The Product Life Cycle (PLC) is a vital component of the marketing plan. Monitoring products and services as they flow through this process helps marketing managers adjust their marketing strategies to keep products and services thriving for as long as possible. Monitoring this cycle helps companies and organizations continue to maximize the value of their products and services with their target over time. The purpose of this assignment is to give students the opportunity to understand how each stage in the PLC creates a need for adjustment to marketing strategies and allows students to assess what action(s) need to be taken.
Assignment Steps
Resources: Marketing: Ch. 1: pg. 4-10; Ch. 2: pg.40-46, 54-69; Ch. 11: pg. 292-309
Scenario: You currently work as the marketing manager of your favorite company/organization and manage the success of one of its products or services. Your responsibility is to monitor the stages of the Product Life Cycle (PLC) and adjust the marketing strategies as needed for your product to thrive for as long as possible. At each stage, you assess changes you need to make to the product, price strategy, as well as competition and profit.
Create a 10- to 20-slide (not counting cover slide or reference slide) Microsoft® PowerPoint® presentation with speaker’s notes covering the following criteria:
- Develop a slide setting the theme and goals of the presentation.
- Define and discuss the PLC concept and its importance to marketing managers.
- Define and discuss what role pricing strategy has in marketing and how marketing mangers decide what strategy to use.
- Describewhat company/organization and product/service you are using.

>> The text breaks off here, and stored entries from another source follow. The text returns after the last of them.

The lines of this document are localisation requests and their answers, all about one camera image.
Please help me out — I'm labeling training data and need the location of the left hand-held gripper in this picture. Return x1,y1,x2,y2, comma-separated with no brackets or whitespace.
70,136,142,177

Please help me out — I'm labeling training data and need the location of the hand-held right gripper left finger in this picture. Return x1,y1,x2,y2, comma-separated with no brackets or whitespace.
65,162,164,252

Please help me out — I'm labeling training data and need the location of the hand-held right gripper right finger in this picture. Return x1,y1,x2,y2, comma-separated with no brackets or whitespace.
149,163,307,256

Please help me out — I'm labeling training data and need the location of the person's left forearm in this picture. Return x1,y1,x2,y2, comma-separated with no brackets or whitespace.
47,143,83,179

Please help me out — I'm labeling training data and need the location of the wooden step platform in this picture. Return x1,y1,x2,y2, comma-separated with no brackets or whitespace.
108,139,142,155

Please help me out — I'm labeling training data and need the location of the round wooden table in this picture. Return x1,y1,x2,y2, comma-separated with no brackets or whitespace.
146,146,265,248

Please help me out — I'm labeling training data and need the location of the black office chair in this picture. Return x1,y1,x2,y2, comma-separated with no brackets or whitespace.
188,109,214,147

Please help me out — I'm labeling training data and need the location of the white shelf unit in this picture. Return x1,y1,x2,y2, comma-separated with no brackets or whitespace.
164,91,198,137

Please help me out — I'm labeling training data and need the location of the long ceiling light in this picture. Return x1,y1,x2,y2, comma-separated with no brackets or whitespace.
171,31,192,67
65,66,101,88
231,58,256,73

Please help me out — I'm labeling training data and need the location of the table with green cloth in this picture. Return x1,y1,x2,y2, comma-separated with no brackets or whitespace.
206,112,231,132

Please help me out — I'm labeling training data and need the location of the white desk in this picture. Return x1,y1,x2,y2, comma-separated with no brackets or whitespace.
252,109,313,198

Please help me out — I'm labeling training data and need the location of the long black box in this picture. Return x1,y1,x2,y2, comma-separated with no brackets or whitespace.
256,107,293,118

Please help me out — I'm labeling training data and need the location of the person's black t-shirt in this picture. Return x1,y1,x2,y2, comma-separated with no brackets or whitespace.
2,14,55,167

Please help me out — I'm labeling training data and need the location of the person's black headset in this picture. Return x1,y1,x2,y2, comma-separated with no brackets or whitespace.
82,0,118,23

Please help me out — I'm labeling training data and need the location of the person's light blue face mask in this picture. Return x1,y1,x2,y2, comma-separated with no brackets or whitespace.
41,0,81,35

- Create one slide for each of the four stages of the PLC describing the stage and analyzes the implications each stage may have on price strategy, product, competition, and profit for your selected product/service. Use the product/service you selected to illustrate each stage as it is discussed with original examples.
- Discuss the reasoning behind why the PLC is important to marketing managers and share examples of possible implications if it is not monitored.